> **Task to complete**:
Your answer should be one number: the count of lines below that contain "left".

> **Supplied information**:
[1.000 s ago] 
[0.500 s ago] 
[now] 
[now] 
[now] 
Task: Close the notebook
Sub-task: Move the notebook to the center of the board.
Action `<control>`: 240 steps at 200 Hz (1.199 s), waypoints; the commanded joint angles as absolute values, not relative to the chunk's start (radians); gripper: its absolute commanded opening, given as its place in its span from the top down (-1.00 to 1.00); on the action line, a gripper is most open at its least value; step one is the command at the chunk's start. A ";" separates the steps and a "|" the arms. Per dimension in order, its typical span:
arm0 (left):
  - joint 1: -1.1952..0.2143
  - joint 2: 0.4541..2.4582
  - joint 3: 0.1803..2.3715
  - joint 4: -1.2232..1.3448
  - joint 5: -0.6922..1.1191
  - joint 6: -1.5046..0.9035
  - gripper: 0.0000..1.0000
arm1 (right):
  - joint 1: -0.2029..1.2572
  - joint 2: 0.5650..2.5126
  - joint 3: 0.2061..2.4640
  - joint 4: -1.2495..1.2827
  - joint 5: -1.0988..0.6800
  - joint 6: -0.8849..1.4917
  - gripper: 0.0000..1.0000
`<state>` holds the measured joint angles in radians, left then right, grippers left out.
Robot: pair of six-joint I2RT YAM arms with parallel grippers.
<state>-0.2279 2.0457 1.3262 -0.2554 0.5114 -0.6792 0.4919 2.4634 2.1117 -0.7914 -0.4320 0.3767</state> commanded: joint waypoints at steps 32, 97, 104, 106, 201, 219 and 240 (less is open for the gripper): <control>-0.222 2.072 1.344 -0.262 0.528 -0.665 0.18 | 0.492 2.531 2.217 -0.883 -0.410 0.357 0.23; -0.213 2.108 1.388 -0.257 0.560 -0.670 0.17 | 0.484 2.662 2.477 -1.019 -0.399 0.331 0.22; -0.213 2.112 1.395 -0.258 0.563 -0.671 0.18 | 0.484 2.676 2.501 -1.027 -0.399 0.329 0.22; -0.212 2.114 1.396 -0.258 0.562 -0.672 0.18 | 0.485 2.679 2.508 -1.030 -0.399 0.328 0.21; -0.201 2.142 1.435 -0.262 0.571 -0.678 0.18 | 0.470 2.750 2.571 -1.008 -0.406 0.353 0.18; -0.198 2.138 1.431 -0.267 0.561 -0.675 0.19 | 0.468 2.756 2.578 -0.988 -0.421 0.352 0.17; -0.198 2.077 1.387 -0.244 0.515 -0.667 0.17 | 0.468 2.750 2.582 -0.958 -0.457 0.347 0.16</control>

> **Exercise answer**:
2